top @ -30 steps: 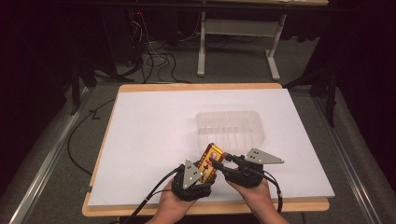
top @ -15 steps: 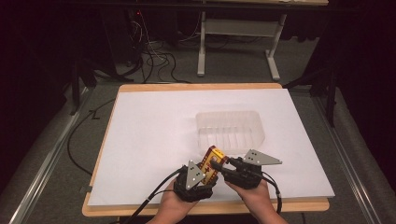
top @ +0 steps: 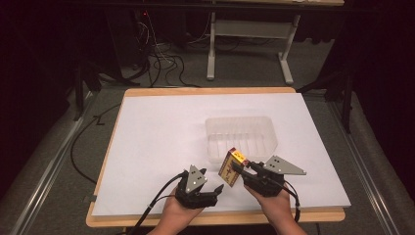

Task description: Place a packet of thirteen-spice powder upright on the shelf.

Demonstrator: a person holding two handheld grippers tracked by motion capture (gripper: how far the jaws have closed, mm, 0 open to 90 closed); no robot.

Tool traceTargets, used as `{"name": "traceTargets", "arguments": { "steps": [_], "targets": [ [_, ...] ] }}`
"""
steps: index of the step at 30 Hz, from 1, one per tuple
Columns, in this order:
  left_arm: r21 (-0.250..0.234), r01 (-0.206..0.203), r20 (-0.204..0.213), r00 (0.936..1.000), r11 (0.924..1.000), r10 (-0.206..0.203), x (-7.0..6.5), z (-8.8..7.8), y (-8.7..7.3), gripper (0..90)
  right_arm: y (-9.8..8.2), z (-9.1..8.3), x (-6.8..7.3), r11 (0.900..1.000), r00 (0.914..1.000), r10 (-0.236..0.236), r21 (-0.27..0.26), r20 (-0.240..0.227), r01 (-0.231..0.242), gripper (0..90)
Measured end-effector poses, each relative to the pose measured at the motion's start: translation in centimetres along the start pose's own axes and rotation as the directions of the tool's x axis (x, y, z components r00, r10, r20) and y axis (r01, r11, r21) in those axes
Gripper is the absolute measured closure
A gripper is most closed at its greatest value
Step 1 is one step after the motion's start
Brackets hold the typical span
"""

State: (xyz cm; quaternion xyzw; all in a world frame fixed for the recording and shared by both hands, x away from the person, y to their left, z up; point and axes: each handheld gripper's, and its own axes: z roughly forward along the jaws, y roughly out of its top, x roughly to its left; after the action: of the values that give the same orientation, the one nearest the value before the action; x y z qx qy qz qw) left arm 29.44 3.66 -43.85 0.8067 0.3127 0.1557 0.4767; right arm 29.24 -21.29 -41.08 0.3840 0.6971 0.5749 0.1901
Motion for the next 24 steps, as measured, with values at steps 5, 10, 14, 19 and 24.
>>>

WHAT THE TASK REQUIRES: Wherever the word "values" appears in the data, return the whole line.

EXERCISE SOLUTION:
State: (xyz cm; quaternion xyzw; all in a world frame fixed for the recording and shared by both hands, x away from the person, y to their left, z up; point and axes: each handheld gripper's, and its own axes: z roughly forward along the jaws, y roughly out of its top, x roughly to its left; after the action: of the values that give the same orientation, the one nearest the value before the action; x y z qx qy qz qw) left arm 29.44 3.66 -43.85 0.8067 0.3127 0.1557 0.4767; right arm 29.24 -21.29 -41.08 0.3840 0.6971 0.5749 0.1901
Motion for the next 24 steps, as measured, with values at steps 5, 10, 14, 19 and 24.

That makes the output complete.